Supplied data Start Marker

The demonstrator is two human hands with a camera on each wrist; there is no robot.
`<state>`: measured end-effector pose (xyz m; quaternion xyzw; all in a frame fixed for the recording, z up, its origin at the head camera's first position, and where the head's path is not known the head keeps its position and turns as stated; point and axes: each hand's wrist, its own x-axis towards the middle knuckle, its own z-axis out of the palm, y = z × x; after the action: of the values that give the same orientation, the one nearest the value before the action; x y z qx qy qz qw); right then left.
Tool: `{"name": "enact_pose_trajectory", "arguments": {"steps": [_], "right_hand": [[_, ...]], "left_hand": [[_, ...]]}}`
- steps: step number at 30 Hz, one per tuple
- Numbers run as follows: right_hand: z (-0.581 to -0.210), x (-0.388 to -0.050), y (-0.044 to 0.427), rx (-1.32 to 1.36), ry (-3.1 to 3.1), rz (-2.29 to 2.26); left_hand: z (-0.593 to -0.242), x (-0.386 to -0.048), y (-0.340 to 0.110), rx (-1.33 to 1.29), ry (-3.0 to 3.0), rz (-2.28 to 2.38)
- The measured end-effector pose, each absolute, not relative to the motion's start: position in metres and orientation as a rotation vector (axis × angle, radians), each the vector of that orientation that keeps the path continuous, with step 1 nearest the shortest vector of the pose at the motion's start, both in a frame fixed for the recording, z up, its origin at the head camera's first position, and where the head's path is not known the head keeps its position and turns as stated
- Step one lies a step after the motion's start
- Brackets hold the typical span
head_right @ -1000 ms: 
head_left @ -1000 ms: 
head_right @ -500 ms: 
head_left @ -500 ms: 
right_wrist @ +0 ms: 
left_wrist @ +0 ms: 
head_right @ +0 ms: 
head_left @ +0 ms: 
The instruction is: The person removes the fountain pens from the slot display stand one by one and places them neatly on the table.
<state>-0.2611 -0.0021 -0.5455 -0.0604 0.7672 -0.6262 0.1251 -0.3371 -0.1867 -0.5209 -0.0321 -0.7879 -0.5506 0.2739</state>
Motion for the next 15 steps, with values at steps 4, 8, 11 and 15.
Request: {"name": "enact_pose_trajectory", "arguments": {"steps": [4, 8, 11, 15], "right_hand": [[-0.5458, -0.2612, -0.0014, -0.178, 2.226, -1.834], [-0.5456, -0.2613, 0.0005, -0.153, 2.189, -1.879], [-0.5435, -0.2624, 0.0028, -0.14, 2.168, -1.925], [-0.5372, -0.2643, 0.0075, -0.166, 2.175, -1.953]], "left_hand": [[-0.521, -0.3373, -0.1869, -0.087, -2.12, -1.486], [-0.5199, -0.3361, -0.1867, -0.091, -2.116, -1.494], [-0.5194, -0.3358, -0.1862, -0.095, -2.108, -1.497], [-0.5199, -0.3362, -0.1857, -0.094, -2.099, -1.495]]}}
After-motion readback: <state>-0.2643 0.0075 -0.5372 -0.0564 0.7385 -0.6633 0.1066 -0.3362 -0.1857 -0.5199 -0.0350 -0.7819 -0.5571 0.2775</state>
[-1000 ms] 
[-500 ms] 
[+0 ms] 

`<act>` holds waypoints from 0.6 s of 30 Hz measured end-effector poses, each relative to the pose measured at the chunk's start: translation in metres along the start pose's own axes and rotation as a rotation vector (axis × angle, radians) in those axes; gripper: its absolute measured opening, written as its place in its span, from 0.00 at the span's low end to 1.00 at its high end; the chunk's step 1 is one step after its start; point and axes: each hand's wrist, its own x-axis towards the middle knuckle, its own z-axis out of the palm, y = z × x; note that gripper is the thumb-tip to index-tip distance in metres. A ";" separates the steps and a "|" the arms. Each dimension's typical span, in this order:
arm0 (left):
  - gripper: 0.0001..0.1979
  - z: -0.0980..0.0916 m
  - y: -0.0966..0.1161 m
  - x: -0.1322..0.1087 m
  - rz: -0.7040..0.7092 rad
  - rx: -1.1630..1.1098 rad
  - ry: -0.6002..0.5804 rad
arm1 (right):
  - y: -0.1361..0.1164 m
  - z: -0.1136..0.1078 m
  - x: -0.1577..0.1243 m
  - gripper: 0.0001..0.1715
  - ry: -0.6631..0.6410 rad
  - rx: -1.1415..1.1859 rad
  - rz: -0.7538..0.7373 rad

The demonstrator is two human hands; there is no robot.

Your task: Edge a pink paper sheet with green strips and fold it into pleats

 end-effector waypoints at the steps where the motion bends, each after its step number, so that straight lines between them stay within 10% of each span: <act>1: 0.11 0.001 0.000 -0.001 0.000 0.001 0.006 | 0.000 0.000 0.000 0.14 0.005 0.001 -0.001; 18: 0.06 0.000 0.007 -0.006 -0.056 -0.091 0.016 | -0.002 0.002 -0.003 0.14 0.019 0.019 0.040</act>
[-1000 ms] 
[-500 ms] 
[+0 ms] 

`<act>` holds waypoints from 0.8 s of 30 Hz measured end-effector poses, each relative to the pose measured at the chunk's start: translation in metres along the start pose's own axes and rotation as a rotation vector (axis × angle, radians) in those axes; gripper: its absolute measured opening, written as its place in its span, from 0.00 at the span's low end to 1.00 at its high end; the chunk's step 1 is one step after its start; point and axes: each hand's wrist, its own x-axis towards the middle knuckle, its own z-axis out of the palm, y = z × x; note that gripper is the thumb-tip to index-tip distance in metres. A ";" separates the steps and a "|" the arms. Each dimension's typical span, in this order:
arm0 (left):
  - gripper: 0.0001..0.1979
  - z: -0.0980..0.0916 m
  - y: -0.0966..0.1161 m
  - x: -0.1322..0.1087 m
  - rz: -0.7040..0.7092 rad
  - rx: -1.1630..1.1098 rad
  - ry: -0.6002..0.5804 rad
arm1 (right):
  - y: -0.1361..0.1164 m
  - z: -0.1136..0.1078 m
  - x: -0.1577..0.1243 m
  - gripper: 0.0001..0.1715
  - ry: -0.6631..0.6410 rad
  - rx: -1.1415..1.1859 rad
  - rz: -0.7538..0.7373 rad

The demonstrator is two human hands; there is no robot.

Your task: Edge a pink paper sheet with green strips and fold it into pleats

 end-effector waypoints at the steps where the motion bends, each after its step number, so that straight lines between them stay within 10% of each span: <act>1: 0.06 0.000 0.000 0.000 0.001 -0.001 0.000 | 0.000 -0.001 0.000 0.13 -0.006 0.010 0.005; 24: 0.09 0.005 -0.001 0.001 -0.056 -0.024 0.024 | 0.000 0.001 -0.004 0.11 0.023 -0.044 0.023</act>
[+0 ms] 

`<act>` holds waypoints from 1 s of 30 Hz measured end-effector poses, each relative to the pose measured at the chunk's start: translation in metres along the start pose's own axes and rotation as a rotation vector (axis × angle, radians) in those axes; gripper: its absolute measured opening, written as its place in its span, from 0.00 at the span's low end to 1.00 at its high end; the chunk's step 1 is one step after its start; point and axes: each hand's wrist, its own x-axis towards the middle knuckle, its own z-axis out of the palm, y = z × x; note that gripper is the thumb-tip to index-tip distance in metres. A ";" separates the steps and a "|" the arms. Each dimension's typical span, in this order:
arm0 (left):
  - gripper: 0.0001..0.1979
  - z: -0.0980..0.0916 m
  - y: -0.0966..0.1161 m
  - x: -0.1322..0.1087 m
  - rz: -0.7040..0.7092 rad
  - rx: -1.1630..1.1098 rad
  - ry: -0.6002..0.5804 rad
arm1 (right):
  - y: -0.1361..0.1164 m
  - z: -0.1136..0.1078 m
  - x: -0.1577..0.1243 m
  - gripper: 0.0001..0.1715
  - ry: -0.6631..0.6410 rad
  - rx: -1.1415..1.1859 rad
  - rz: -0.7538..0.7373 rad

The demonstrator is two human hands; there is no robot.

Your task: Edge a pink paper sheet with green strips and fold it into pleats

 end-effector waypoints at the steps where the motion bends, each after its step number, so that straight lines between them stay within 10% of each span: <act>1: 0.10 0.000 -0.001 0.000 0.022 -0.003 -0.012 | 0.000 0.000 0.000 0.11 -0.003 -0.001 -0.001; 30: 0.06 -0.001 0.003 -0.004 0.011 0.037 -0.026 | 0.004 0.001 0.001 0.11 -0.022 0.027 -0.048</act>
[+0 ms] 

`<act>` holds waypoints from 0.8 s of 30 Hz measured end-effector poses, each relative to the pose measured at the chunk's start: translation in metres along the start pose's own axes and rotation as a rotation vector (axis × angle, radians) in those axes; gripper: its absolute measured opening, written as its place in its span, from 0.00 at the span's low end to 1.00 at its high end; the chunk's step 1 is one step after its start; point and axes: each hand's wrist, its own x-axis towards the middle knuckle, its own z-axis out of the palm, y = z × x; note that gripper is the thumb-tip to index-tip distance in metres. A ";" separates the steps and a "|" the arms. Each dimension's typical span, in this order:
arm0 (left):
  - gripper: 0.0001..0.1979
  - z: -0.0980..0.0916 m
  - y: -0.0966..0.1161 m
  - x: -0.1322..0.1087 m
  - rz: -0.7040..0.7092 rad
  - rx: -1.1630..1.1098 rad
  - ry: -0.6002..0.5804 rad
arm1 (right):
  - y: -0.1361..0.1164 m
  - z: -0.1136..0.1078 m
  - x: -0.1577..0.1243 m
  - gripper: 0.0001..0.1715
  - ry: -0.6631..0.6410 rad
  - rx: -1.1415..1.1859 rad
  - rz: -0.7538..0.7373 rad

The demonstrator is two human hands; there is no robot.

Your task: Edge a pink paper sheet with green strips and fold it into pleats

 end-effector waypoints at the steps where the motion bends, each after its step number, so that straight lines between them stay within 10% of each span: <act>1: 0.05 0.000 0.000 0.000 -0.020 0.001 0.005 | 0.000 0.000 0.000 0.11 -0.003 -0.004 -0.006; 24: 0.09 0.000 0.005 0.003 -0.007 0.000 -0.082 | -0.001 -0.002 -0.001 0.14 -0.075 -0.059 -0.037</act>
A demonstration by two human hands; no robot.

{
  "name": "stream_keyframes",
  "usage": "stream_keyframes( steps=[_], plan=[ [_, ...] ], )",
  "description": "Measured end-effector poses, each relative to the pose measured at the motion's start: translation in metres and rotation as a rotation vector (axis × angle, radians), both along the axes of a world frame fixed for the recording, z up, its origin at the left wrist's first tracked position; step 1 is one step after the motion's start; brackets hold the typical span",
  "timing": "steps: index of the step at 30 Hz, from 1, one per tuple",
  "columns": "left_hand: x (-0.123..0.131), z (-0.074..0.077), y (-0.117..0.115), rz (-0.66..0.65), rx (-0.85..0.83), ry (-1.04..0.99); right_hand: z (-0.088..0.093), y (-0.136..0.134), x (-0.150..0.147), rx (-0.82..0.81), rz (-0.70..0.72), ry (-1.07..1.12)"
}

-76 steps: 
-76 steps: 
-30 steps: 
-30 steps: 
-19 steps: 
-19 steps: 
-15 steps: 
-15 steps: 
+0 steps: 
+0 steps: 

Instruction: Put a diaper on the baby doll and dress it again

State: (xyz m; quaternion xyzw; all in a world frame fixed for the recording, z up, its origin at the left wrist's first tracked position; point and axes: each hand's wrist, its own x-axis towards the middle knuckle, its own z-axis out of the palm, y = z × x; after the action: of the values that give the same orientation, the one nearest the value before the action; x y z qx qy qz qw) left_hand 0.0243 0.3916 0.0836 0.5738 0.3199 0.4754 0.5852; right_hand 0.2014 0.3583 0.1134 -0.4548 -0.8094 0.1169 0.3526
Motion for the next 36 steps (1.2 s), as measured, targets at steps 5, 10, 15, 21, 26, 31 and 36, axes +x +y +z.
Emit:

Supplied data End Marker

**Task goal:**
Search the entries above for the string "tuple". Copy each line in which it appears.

**Solution to the problem:**
- steps: step number at 30 Hz, one per tuple
  "timing": "steps: index of the step at 30 Hz, from 1, one per tuple",

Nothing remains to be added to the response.